ただ実際のところは、南米のクラブから問い合わせはあったようだが、「20万ドル」という具体的なオファーがあったわけではなかったらしい。当時の日本代表チームのコーチで、チームの渉外係のような役割も担っていた岡野俊一郎さんが、サッカーの世界的な人気と地位の高さをPRするために金額を勘案してつくった話らしい。
しかし実際にこんなオファーがあったとして、杉山が移籍を希望したとしても、さまざまなところで大いに困ったことだろう。当時の彼の所属先は明治大学であり、当然アマチュアである。海外からサッカー部所属の学生の「移籍金」として7200万円もの大金が大学あてに送られてきても、受け取ることなどできなかっただろう。

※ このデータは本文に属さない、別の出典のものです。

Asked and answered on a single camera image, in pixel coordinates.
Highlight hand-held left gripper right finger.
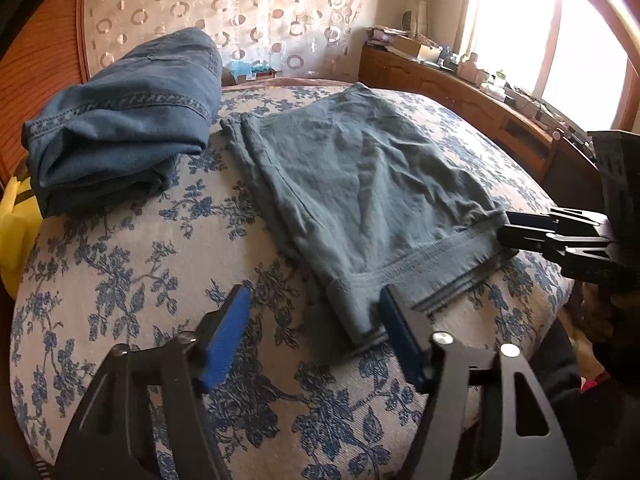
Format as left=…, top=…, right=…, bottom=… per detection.
left=379, top=285, right=578, bottom=480

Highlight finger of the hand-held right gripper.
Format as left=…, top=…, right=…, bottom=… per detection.
left=507, top=207, right=613, bottom=236
left=497, top=229, right=616, bottom=282

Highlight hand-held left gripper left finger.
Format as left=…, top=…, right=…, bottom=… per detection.
left=55, top=285, right=251, bottom=480

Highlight grey-green short pants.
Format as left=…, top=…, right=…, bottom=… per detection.
left=220, top=82, right=512, bottom=357

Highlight person's right hand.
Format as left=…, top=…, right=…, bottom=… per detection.
left=575, top=280, right=640, bottom=361

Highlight bed with blue floral sheet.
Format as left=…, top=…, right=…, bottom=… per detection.
left=9, top=77, right=576, bottom=480

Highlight white container with green lid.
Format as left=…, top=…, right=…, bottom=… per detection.
left=487, top=70, right=511, bottom=98

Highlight wooden cabinet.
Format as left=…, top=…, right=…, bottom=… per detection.
left=359, top=44, right=601, bottom=211

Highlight window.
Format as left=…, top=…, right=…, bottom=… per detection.
left=462, top=0, right=640, bottom=135

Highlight cardboard box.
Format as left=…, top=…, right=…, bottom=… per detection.
left=390, top=37, right=442, bottom=62

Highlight yellow plush toy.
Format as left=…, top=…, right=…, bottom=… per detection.
left=0, top=169, right=45, bottom=302

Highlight folded blue jeans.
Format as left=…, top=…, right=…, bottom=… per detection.
left=20, top=27, right=224, bottom=219

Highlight white window curtain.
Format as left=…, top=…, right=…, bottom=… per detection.
left=409, top=0, right=482, bottom=47

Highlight blue tissue box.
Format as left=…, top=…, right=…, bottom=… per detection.
left=221, top=59, right=277, bottom=87

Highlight wooden slatted wardrobe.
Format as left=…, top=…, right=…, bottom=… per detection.
left=0, top=0, right=92, bottom=187

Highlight circle patterned sheer curtain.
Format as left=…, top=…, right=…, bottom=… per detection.
left=80, top=0, right=368, bottom=86

実際、同じようなことが、1977年に日本サッカーリーグの古河電工からドイツ・ブンデスリーガの1FCケルンに移籍した奥寺康彦のときにもあったらしい。社員によるアマチュアチームである古河電工サッカー部には、ケルンからなにがしかの「移籍金」が支払われることになったのだが、「受け取る筋合いはない」という会社の姿勢に、間に立った人びとは困り果ててしまったという。